Navy shipbuilders, meanwhile, are trying to discern the consequences of the Pentagon’s decision to truncate the littoral combat ship program to nearly half the number originally planned. Navy leaders spent the past decade championing the LCS as the linchpin of the future fleet, and gave shipyards assurances that they would be building vessels for decades. It turned out the LCS cannot survive a missile strike and is ill-equipped to go into hostile waters, so the Pentagon told the Navy to go back to the drawing board.

Doubts about future weapons also abound in the Air Force, which is gambling the bulk of its modernization dollars on the F-35 and a new refueling tanker, but is still unsure where it will find the money for everything else. Like the Army, the Air Force expects to live with what it has and wait for the fiscal storm to clear. When it comes to “new starts, whether for helicopters or airplanes, we’re in an environment now where we are having to be very careful about starting anything new, and we’re looking very carefully at what the tradeoffs are between something new versus extending what we have,” said William LaPlante, assistant secretary of the Air Force for acquisition.

The latest round of military acquisition flameouts caps a decade of procurement misfires that has left the Pentagon billions of dollars poorer, but without the modern equipment to show for it.

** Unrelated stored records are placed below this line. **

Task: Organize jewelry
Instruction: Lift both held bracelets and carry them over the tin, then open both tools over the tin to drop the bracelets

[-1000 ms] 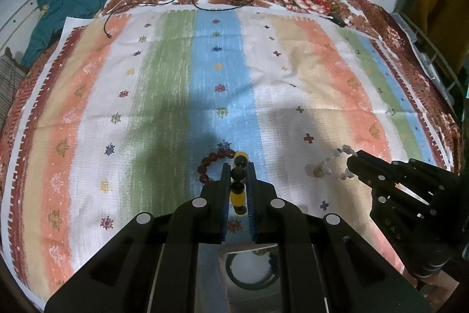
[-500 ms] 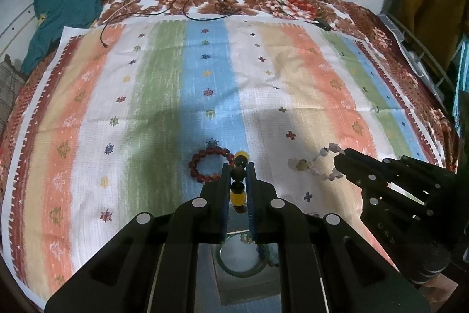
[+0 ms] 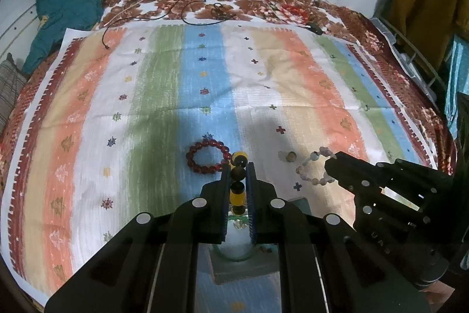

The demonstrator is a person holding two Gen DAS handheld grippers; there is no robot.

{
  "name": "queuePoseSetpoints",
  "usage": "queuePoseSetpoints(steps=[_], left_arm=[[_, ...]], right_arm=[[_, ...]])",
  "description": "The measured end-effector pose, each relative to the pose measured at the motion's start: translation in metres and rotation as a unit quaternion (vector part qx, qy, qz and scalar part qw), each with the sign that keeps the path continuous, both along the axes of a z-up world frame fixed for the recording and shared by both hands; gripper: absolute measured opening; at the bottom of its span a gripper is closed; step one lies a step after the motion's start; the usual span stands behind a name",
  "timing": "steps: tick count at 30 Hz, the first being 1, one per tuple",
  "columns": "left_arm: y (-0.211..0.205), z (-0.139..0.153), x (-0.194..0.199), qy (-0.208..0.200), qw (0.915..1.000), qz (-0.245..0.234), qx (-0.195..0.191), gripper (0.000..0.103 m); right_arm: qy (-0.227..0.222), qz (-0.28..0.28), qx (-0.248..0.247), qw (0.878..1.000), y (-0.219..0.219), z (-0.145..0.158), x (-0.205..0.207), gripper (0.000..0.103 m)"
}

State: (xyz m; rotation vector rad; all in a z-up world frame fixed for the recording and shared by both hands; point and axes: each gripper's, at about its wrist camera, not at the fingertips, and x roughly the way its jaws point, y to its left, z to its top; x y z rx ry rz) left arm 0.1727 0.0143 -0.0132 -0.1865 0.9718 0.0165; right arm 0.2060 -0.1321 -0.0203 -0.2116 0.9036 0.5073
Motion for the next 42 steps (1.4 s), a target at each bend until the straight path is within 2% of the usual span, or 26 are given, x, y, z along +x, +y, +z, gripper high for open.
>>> queuePoseSetpoints(steps=[28, 42], left_arm=[[-0.016, -0.003, -0.044, 0.002, 1.0000, 0.000, -0.001, 0.010], [-0.015, -0.007, -0.055, 0.008, 0.9999, 0.010, -0.011, 0.010]], right_arm=[[0.005, 0.027, 0.005, 1.000, -0.005, 0.001, -0.055, 0.010], [0.015, 0.026, 0.010, 1.000, -0.007, -0.002, -0.058, 0.010]])
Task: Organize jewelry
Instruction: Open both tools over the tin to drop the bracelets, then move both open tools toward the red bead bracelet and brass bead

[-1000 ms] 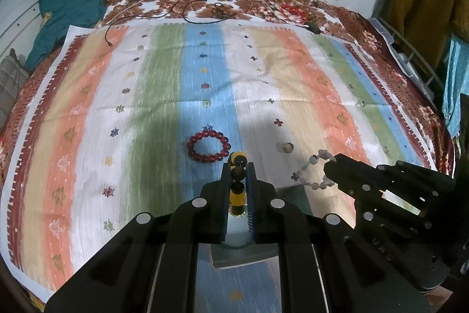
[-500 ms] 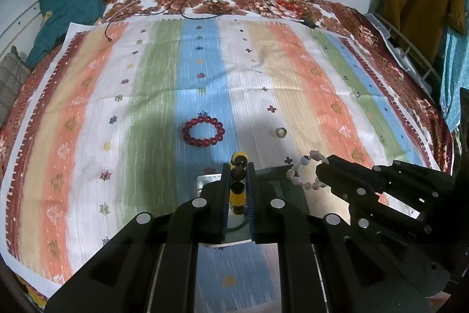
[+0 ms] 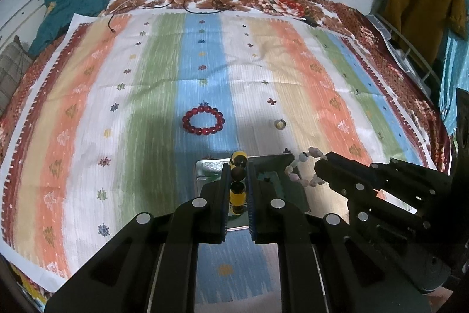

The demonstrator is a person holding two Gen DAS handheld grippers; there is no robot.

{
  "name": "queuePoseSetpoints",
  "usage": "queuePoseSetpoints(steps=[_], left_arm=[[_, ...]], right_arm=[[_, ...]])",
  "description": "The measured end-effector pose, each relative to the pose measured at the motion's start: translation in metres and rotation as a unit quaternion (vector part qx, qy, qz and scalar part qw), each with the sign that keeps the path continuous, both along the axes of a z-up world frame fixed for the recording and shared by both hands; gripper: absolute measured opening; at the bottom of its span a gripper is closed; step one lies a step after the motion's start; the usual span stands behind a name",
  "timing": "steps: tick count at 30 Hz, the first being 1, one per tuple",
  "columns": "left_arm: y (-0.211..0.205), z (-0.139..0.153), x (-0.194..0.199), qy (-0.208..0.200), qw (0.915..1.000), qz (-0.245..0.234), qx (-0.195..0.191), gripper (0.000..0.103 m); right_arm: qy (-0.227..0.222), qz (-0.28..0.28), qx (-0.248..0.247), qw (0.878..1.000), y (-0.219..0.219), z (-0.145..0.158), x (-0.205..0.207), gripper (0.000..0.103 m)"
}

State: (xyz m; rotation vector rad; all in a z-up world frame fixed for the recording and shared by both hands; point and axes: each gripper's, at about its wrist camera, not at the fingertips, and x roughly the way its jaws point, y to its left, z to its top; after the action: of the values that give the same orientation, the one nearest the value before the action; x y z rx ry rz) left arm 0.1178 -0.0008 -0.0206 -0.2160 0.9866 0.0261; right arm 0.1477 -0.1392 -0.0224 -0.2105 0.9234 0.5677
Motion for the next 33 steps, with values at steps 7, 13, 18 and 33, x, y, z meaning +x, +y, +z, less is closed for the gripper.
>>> queuePoseSetpoints(steps=[7, 13, 18, 33], left_arm=[[0.015, -0.007, -0.002, 0.018, 0.9987, 0.048, -0.007, 0.019], [0.031, -0.009, 0.003, 0.025, 0.9970, 0.073, -0.009, 0.025], [0.032, -0.012, 0.011, 0.028, 0.9971, 0.071, 0.000, 0.037], [0.041, -0.031, 0.049, 0.045, 0.9962, 0.067, 0.033, 0.049]], right_arm=[[0.014, -0.020, -0.016, 1.000, -0.003, -0.008, 0.006, 0.029], [0.017, -0.041, -0.014, 0.999, -0.010, -0.009, 0.016, 0.039], [0.021, -0.044, -0.024, 0.999, -0.010, -0.013, 0.025, 0.039], [0.021, -0.064, -0.058, 0.996, -0.009, -0.030, 0.062, 0.049]])
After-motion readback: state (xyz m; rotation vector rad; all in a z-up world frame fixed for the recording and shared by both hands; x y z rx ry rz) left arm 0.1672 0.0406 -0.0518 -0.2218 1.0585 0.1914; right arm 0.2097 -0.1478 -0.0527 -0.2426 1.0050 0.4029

“The substantive increases of the defense base budget after 9/11 have not resulted in equivalent gains in purchasing power, primarily because of escalating compensation, operation support and procurement costs,” said Acting Deputy Defense Secretary Christine Fox. “The result has been relatively little recapitalization of our military’s inventory.”

One of the big messages of the 2015 budget is that the Pentagon has no desire to invest in bold, risky ventures. At least for the foreseeable future, the strategy is to minimize full-scale development projects and instead fund “prototyping” projects that keep engineers employed but cost less than traditional programs.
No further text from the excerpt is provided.